Mit Anfang zwanzig verliebte Marco sich. Er heiratete die Frau und zog mit ihr in eine Kleinstadt in Schleswig-Holstein. Sie hatte schon drei Kleinkinder aus einer früheren Beziehung, gemeinsam bekamen die beiden noch einen Sohn. Seine Frau verdiente das Geld, Marco schmiss den Haushalt für die sechsköpfige Familie. Sieben Jahre lang blieb er clean.
„Dann der Rückfall“, sagt er. „Ich glaube, ich war überfordert: der Haushalt, die Kinder. Du musst immer nett sein, auch wenn sie rumschreien und zanken.“ Marco brach aus dem Leben als Hausmann aus. Er landete auf der Straße und geriet wieder in den Kreislauf der Sucht: Das Geld dafür beschaffte er auch auf illegalem Weg. Mehrmals stand Marco deswegen vor Gericht, zuletzt am 26. September 2009. Ein wichtiges Datum, denn damals beschloss er: „Ich will nicht noch mehr Mist bauen.“ Seitdem bekommt er Methadon, eine Ersatzdroge, die er nicht in der Szene kaufen muss, sondern beim Arzt abholt.
Seinen Alltag bestimmen mittlerweile nicht mehr die Drogen, sondern Hinz&Kunzt: Jeden Tag verkauft er das Straßenmagazin und kommt in den Vertrieb in der Altstädter Twiete, auf einen Kaffee und zum Klönen. „Hier werde ich anerkannt“, sagt Marco. „Hier ist jetzt meine Familie.“

H&K: Wo wohnst du derzeit? Und wie ist es da?
Marco: In einem Zimmer zur Untermiete bei einer Bekannten. Da wohnen auch noch ihr Freund und zwei Hunde.

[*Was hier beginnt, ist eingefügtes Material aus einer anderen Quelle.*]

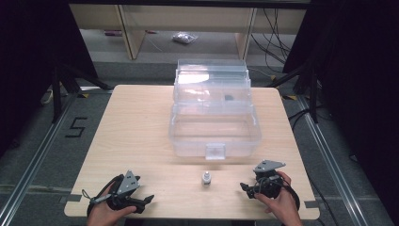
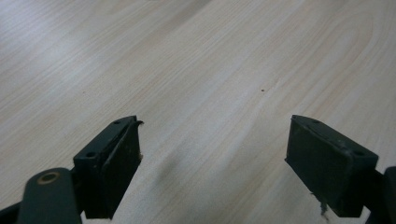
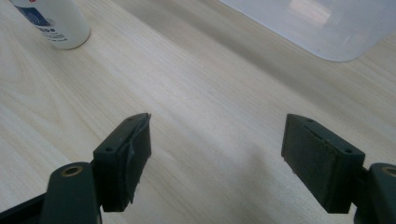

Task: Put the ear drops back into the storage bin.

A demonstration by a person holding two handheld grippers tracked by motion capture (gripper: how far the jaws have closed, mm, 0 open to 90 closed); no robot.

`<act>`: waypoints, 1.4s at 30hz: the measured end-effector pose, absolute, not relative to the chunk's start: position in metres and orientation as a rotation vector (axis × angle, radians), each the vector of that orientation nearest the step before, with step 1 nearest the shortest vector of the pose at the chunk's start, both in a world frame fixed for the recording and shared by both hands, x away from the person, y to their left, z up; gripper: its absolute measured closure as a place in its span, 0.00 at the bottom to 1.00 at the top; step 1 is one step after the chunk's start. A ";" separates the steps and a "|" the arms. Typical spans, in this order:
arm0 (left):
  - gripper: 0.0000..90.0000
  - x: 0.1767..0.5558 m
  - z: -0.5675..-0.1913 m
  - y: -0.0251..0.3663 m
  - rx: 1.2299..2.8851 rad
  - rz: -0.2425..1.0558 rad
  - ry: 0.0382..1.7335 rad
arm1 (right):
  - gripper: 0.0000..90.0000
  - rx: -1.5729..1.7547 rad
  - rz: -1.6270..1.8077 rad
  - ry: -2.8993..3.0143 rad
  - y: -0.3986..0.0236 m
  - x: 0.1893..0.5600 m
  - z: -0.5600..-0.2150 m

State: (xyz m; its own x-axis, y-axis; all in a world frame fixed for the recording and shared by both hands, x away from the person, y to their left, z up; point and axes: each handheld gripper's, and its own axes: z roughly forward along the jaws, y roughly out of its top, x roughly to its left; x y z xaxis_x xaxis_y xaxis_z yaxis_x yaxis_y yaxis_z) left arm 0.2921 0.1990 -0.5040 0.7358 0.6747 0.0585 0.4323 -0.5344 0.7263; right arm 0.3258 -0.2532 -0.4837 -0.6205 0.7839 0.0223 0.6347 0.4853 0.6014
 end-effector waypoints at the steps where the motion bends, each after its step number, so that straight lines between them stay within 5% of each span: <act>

H&K: Wenn du einen Wunsch frei hättest, was würdest du dir wünschen?
Marco: Ich will unbedingt meine eigene Wohnung. Ich würde sie von dem Geld, das ich mit Hinz&Kunzt verdiene, einrichten. Dann kann mich auch mein Sohn besuchen und meine Mutter.

H&K: Wo ist dein Lieblingsplatz in Hamburg?
Marco: In der Sternschanze, da sind die Leute in Ordnung, da macht mich nie einer blöd an.